One suggestion for SAS is that they enhance the LIBREF.'non-valid-table-name'n capability to deal with > 32 chars long so this works:

data libref.valid_table_name;

  set libref.'non-valid-table-name'n;

run;

I would have thought if SAS can deal with non-standard characters this way it would not be much of a stretch to deal with > 32 chars.

Another idea I have would be to create a SAS macro that automatically generates validly-named SAS views of the database tables with long names. This should work with DI Studio, but haven't tried it so don't know if there would be major disadvantages or not.


TomKari
Onyx | Level 15

I never found the restriction too difficult to circumvent, but after reading these posts I feel strongly that if SAS wants to market DIS as an advanced ETL tool, which it is in most respects, they should make it a very high priority to enable dealing with this problem in the tool.

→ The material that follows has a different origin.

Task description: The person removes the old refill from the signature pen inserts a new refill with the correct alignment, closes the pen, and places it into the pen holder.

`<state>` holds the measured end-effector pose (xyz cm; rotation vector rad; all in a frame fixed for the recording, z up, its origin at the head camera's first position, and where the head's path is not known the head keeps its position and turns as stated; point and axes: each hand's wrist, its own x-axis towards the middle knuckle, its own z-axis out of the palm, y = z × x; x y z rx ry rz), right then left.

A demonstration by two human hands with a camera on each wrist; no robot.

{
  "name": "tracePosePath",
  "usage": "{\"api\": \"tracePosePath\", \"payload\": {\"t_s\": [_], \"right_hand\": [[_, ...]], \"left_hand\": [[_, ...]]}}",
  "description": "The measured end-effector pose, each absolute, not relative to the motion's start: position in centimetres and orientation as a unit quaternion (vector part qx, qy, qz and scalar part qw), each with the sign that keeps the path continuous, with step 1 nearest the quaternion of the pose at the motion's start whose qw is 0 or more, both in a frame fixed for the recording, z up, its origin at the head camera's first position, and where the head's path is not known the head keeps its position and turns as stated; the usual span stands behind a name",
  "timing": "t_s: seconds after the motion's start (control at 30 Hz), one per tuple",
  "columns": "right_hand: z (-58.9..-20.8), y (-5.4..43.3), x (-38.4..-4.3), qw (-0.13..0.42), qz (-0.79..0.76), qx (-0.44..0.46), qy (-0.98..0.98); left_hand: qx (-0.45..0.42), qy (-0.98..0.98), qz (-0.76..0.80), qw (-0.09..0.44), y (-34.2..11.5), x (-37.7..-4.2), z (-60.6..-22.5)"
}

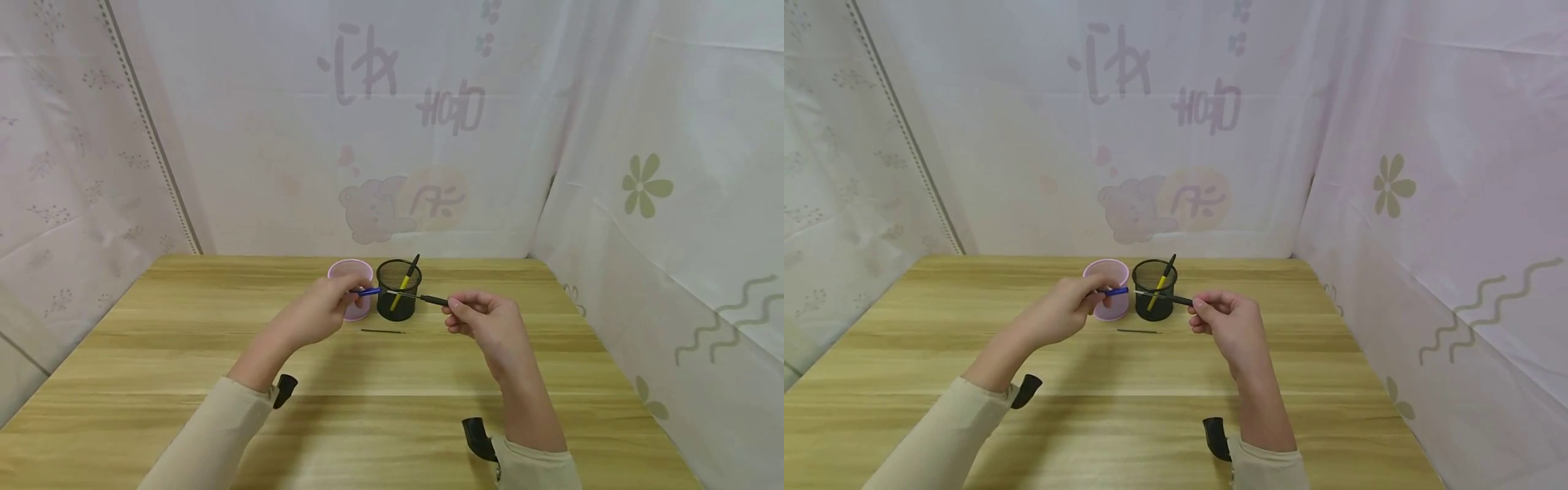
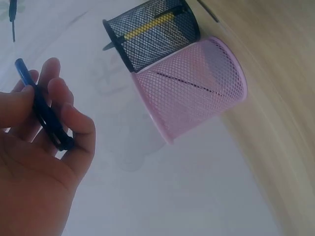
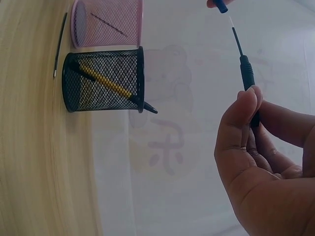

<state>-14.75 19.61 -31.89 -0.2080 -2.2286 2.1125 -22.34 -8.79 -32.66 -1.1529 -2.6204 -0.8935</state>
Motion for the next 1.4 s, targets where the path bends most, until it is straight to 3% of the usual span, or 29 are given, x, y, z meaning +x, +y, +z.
{"api": "tracePosePath", "payload": {"t_s": [0.5, 1.13, 1.4], "right_hand": [[-31.8, 19.2, -14.5, 0.031, 0.681, -0.061, -0.729], [-32.0, 18.5, -14.2, 0.035, 0.660, -0.020, -0.750], [-31.9, 18.3, -14.0, 0.037, 0.661, -0.019, -0.749]], "left_hand": [[-0.391, -0.874, -0.285, 0.048, -7.9, -21.7, -31.9], [-0.433, -0.863, -0.248, 0.081, -6.3, -20.8, -32.2], [-0.423, -0.864, -0.264, 0.064, -6.5, -20.7, -32.1]]}}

After all, the whole point of DIS is to enable moving data to and from external sources like databases. This limitation is pretty much a deal-breaker that could easily prevent an organization adopting it.

Tom

nrose
Quartz | Level 8

Interesting you say that Tom,

Organisations often need to make a decision about how they spend their money on IT, and Microsoft have the leading OS, the leading Office suite, and are now reaching in further into territories long the domain of other vendors such as Business Intelligence and analytics. SAS has done a great job in integrating their products with Microsoft, especially with products such as the add-in for Microsoft Office. What they have neglected is a seamless integration with the Microsoft back-end SQL Server and the 32 character length issue is just one issue. Whilst I, personally, can see the value of powerful tools like DIS (and would not think, at this stage anyway of using SSIS, SSRS etc), and understand the benifits that investment in SAS products in general can provide, it is hard to justify this to others (with the money!) when it has these sorts of restrictions.

Nick

agoldma
Pyrite | Level 9

There is an idea related to the 32 character limit: Metadata&colon; More space please

(this name is a bit misleading, but it's the best I could find; there are only 12 measly votes so far)

PLEASE VOTE

 

SASKiwi
PROC Star

Agreed - I voted on this when it first came out.

Malarkey
Obsidian | Level 7

Me, too!  The problem extends to database names as well.  I can't connect to ones that have more than 32 letters in their names.  YUCK!

SASKiwi
PROC Star

Have you tracked this issue to SAS? If so what was the response? If not please do so - the more people do this the more likely something will be done about it.

 

BTW - what database is this? If it is SQL Server then there is a workaround with SQL Passthru and ODBC. The secret is to connect to the database at the server level.

 

proc sql;
  connect to odbc (noprompt = "server=MySQLServer;DRIVER=SQL Server;Trusted Connection=yes;");

  create table MyTable as select * 
  from connection to odbc
  (select * from [MyVeryLongDatabaseNameMoreThan32Characters].[MySchema].[MyTable]);
  quit;

It may be possible to use this approach with some other databases / ACCESS products.